MV Public Library fighting internet cutbacks

BARRY’S BAY – Madawaska Valley Public Library is fighting provincial cutbacks to grants, which helped pay for internet services at the facility.

A letter from Board Chair Iwona Mooney, addressed to Eleanor McMahon, minister of the Ministry of Tourism, Culture and Sport, was forwarded to Madawaska Valley council at the last regular meeting of 2016 on December 19.

Mooney wrote that the library is concerned and disappointed about the decision made earlier this year to reduce broadband funding to public libraries.

“After losing the Federal Community Access Program funding in 2012 and the provincial database funding in 2014, small and rural library budgets have been deeply affected,” Mooney wrote.

The board chair explained that the Connectivity Grant for public libraries was the last stable funding to help offset the cost of providing public access to the internet for many people in rural and outlying areas, who either cannot afford the service or reside outside the bounds of service providers.

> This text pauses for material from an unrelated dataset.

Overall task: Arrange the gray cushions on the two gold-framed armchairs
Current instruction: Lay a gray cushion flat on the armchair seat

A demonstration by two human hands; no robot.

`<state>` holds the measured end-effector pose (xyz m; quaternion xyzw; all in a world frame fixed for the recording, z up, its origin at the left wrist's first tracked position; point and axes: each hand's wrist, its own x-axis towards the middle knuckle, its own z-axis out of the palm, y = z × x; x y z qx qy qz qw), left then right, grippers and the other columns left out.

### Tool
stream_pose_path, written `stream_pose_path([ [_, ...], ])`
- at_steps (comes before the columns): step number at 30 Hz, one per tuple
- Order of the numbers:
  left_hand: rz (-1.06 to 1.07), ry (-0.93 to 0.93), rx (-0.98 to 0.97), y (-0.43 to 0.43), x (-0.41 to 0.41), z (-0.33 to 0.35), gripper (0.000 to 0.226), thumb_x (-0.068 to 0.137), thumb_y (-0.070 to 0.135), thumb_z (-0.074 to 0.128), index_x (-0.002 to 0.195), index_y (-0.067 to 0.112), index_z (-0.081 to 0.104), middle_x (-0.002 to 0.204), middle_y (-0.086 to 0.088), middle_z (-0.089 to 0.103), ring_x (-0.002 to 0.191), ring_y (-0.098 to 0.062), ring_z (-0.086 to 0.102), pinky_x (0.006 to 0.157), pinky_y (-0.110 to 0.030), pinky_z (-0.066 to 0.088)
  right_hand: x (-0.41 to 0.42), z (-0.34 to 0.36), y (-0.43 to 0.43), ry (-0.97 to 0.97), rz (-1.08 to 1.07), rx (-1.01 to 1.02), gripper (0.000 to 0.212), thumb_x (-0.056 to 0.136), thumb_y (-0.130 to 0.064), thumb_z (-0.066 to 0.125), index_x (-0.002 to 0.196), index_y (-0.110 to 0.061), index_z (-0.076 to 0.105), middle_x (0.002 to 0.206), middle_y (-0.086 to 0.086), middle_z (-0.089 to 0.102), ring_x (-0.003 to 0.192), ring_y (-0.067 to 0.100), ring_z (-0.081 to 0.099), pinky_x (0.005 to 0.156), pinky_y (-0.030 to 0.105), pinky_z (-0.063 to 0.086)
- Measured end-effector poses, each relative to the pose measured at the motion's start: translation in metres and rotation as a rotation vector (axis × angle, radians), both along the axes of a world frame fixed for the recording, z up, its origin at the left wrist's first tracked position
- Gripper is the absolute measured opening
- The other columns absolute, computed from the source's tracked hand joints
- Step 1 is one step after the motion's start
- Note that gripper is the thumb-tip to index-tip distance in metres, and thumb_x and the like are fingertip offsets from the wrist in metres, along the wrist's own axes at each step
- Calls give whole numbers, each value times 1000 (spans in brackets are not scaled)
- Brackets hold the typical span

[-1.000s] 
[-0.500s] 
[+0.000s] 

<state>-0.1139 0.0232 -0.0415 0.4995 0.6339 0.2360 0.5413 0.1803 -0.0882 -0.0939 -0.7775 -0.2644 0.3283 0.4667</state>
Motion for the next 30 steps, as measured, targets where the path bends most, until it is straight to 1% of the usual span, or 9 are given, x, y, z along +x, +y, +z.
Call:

“While the Ontario Library Capacity Fund has been extremely helpful in offsetting the loss of funding over the past three years, it too will be gone after 2017,” Mooney said. “In libraries such as ours, budgets are very tight. We do not have access to the corporate dollars that city libraries can tap into.”

She explained that this region of the County of Renfrew faces many challenges, including normal unemployment rates and no large industries for support.